English is one of the key languages used in multilingual Finland, but its role and significance vary considerably depending on the field, task and situation, according to a recent study.
The study coordinated by the University of Eastern Finland said that English plays an important role in certain areas of society, said a government press release on Friday.
It said that restricting the use of English could cause significant harm to international cooperation, and would make it more difficult for international experts, workers and students to come to Finland and integrate into society.
A study examined the status of English in three areas of Finnish society: public administration, higher education and the business sector. According to its findings, there are currently very few signs that Finland’s national languages – Finnish and Swedish – are becoming marginalised in Finland.
While the public debate has focused on the idea that English threatens the position of the national languages in Finland, the study does not corroborate this observation.
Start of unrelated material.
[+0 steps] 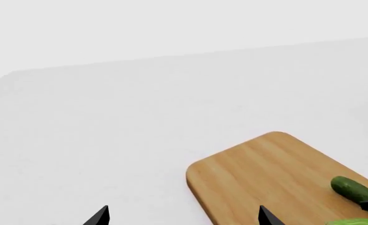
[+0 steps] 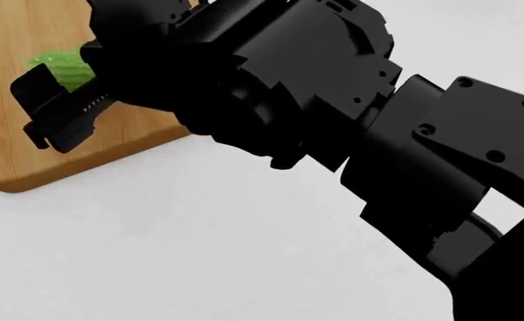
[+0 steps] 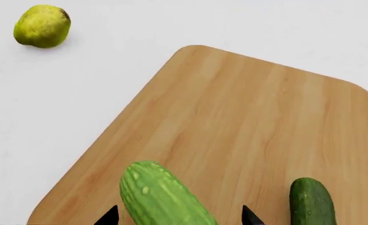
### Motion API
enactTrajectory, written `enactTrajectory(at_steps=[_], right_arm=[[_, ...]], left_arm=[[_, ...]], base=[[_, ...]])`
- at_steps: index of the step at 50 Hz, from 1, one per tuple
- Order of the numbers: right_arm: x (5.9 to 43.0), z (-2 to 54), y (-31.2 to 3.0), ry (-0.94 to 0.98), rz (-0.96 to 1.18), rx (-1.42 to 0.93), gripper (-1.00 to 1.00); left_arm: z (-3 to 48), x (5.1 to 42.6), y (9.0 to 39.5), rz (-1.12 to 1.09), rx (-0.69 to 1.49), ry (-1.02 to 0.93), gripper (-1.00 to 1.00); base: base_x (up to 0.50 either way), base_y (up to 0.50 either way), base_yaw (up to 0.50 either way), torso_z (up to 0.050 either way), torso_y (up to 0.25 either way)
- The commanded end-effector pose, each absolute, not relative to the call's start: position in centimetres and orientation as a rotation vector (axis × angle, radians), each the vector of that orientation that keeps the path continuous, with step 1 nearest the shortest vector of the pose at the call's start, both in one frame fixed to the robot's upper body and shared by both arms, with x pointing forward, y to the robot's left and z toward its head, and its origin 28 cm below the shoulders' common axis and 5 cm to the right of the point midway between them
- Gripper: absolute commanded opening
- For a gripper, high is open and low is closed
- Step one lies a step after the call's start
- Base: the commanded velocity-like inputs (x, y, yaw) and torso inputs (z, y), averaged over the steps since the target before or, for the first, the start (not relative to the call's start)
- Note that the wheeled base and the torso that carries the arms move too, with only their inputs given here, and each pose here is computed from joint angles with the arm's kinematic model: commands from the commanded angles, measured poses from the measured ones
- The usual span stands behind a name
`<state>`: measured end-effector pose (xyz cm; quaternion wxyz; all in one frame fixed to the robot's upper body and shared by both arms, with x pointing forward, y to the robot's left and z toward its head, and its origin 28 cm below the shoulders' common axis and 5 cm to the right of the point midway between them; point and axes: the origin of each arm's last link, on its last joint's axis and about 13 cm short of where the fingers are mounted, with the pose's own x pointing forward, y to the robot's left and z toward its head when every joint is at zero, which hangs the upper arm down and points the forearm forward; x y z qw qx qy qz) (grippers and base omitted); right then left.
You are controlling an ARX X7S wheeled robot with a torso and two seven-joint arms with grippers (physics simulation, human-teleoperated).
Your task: Clear the non-vegetable object off the cutting board and place the vegetables onto it.
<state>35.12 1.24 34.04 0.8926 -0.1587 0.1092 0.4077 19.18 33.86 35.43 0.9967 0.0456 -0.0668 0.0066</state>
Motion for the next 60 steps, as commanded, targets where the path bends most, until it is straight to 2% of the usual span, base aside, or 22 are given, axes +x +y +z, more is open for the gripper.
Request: enactTrajectory(at_steps=[1, 12, 27, 39, 47, 60], right_arm=[[34.8, 34.7, 1.8, 0.193, 0.889, -0.353, 1.00], [32.1, 36.3, 1.0, 0.145, 0.916, -0.394, 1.00], [27.7, 39.6, -4.3, -0.020, 0.778, -0.392, 1.00], [21.8, 42.1, -8.3, -0.147, 0.657, -0.366, 1.00], [18.9, 42.5, -9.8, -0.189, 0.550, -0.377, 1.00], [11.7, 41.8, -11.9, -0.275, 0.423, -0.378, 1.00]], left_arm=[[35.7, 19.2, 33.9, -0.011, 0.074, -0.159, 1.00], [36.1, 18.9, 33.9, -0.007, 0.076, -0.167, 1.00], [36.4, 19.1, 33.5, -0.025, 0.078, -0.169, 1.00], [36.4, 19.5, 33.0, -0.045, 0.079, -0.166, 1.00], [36.5, 19.6, 32.9, -0.045, 0.081, -0.169, 1.00], [37.5, 19.0, 32.6, -0.053, 0.089, -0.196, 1.00]], base=[[0.00, 0.00, 0.00, 0.000, 0.000], [0.00, 0.00, 0.00, 0.000, 0.000], [0.00, 0.00, 0.00, 0.000, 0.000], [0.00, 0.00, 0.00, 0.000, 0.000], [0.00, 0.00, 0.00, 0.000, 0.000], [0.00, 0.00, 0.00, 0.000, 0.000]])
The results of the study showed that Finland is clearly the main language used in Finland. English is the second most commonly used language in the country and is widely used especially in higher education institutions and the business sector. Swedish is primarily needed in the business sector and public administration.
The study found that there is no reason to restrict or narrow the position of English through legislative means, as doing so would have a negative impact on the activities of organisations and communities.
Designating English as a third national language would not be a workable solution either.
The study shows that there is a need for clearer language policy in society, its institutions and work communities so that all Finns can feel welcome in Finnish society.
Finnish is clearly the main language used in Finland, and it is important to ensure that this remains the state of affairs.
The results of this study do not justify opposing or prohibiting the use of English in situations where people do not have another common language. The study supports flexible multilingualism in all areas under investigation.
As Finland becomes more multilingual, it is important to ensure that discussions on the position of English are conducted objectively and that assessments of its functions and necessity in society are based on systematic research data.